Aqueous zinc ion battery (AZIBs) has become a research hotspot because of its advantages of low cost, high safety and environmental protection. However, AZIBs still face challenges in achieving excellent rate performance, long service life, and wide temperature range due to slow Zn²⁺ diffusion kinetics. In this work, we developed a nonstoichiometric Na_0.3(NH₄)_0.6V₄O₁₀·0.4H₂O(NVO-Na) cathode material for AZIBs. The combined effects of pre-intercalated Na⁺ and structural water in NVO enhance the diffusion kinetic, reduce the electrostatic repulsion of Zn²⁺ (de)intercalation and keep the layer structure stable. The results show that NVO-Na cathode delivers an impressive specific capacity of 400.2 mAh g⁻¹ at a current density of 0.1 Ag ⁻¹ and an excellent capacity retention of 97.2 % after 2000 cycles at 10 A g⁻¹. In addition, the reversible intercalation mechanism of zinc ions in NVO-Na was investigated through ex-situ XRD and XPS analysis. The combined effect of pre-intercalated Na⁺, structural H₂O molecules and remaining NH₄⁺ keeps the layer structure stable during the reversible Zn²⁺ (de)intercalation reaction. This modification method provides a promising direction for the preparation of high-performance AZIBs cathode materials.
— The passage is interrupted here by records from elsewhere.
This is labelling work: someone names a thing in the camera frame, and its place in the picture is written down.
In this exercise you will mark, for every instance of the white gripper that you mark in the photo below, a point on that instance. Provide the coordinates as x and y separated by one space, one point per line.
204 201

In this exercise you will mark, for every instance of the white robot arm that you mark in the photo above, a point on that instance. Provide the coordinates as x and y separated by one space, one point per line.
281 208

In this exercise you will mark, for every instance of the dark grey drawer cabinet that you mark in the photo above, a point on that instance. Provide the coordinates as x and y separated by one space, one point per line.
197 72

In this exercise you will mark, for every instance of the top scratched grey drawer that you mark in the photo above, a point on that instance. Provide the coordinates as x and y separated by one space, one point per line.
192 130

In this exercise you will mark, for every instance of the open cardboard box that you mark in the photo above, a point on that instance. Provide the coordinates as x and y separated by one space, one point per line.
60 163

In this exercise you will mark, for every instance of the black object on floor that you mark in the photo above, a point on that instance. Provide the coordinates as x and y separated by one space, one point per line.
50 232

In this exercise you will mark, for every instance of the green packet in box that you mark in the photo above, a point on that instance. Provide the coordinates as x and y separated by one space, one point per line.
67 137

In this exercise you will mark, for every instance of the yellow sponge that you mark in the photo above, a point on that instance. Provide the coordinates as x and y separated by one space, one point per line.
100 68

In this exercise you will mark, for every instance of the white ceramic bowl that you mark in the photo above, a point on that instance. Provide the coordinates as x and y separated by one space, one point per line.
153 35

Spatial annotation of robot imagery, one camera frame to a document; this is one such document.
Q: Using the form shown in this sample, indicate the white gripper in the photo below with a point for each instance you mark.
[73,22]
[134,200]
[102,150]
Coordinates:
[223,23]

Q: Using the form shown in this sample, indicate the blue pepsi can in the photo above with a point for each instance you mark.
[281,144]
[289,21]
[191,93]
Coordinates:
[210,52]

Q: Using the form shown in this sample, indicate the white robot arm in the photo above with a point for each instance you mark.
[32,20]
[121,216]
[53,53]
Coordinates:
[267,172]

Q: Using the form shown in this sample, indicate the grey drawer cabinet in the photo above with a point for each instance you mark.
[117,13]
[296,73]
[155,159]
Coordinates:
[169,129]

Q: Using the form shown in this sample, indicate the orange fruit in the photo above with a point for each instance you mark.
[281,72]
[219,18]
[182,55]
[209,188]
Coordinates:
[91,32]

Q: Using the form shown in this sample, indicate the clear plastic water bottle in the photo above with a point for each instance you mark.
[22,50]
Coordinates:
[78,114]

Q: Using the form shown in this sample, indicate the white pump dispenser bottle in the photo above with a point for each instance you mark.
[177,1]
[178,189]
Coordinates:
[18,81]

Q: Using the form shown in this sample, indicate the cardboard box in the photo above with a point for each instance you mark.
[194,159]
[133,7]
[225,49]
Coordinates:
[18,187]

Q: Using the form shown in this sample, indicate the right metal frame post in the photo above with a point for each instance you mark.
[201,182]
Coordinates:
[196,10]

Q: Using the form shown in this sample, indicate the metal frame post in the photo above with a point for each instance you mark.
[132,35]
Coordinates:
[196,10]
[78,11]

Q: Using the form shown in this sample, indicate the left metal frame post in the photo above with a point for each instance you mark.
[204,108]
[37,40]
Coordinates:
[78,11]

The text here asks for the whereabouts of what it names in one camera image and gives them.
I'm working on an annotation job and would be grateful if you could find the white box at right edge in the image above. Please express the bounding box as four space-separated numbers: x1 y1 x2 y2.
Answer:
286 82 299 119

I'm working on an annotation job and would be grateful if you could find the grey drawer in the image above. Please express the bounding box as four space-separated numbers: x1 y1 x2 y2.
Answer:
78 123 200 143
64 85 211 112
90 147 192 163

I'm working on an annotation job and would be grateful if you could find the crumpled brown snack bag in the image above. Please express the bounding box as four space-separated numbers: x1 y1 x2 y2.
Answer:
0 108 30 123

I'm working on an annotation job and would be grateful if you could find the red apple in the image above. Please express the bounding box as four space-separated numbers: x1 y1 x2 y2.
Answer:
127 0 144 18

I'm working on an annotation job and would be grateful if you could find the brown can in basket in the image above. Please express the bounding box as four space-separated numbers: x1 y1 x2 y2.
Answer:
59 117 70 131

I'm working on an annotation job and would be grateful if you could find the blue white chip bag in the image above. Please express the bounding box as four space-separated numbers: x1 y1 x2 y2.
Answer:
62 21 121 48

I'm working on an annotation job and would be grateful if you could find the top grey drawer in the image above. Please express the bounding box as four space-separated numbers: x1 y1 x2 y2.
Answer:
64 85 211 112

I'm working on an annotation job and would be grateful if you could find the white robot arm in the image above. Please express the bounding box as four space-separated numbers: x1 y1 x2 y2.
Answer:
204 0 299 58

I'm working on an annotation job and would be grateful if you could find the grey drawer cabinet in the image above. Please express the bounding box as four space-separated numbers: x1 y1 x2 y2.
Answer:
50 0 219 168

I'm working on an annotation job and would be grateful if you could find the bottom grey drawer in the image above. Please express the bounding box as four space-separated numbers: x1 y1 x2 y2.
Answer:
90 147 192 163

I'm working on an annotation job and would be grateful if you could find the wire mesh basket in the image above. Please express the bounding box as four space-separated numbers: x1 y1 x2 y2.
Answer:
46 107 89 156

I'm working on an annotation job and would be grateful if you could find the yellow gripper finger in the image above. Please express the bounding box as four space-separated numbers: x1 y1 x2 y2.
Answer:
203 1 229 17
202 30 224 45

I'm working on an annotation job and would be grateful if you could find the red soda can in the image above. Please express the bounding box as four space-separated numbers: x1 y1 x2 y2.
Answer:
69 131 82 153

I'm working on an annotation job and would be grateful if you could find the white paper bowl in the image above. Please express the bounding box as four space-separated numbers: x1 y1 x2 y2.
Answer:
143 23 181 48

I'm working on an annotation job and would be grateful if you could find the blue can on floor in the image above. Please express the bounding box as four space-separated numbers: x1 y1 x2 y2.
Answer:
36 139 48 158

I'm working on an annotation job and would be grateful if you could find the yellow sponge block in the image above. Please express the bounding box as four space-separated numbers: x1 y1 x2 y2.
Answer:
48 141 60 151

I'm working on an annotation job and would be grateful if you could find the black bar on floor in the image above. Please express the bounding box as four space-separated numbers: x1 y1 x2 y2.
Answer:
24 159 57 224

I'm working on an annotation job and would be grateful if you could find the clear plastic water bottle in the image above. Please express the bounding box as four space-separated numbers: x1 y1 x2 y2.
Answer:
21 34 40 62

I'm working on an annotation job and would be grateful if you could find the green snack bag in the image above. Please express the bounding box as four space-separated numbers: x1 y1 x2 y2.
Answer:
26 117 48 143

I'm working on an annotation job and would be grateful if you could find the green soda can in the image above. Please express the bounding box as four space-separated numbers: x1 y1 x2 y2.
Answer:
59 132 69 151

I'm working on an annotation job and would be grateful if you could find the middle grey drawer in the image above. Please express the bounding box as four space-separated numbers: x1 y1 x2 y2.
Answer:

水系锌离子电池（AZIBs）以其低成本、高安全性和环保等优点成为研究热点。^{然而，由于 Zn 2+}扩散动力学缓慢，AZIBs 在实现优异的倍率性能、长使用寿命和宽温度范围方面仍然面临挑战。在这项工作中，我们开发了一种用于AZIBs的非化学计量Na _0.3 (NH ₄ ) _0.6 V ₄ O ₁₀ ·0.4H ₂ O(NVO-Na)正极材料。NVO中预插层Na ⁺和结构水的共同作用增强了扩散动力学，降低了Zn ^{2+的静电排斥力}（去）插层并保持层结构稳定。结果表明，NVO-Na 正极在 0.1 Ag ^{-1的电流密度下提供了令人印象深刻的 400.2 mAh g -1比容量，在 10 Ag -1}下循环 2000 次后容量保持率高达 97.2% 。此外，通过非原位XRD和XPS分析研究了锌离子在NVO-Na中的可逆嵌入机理。预嵌入的 Na ⁺、结构 H ₂ O 分子和剩余的 NH ₄ ⁺的联合作用使层结构在可逆 Zn ^{2+期间保持稳定}(de)嵌入反应。这种改性方法为制备高性能AZIBs正极材料提供了一个有前景的方向。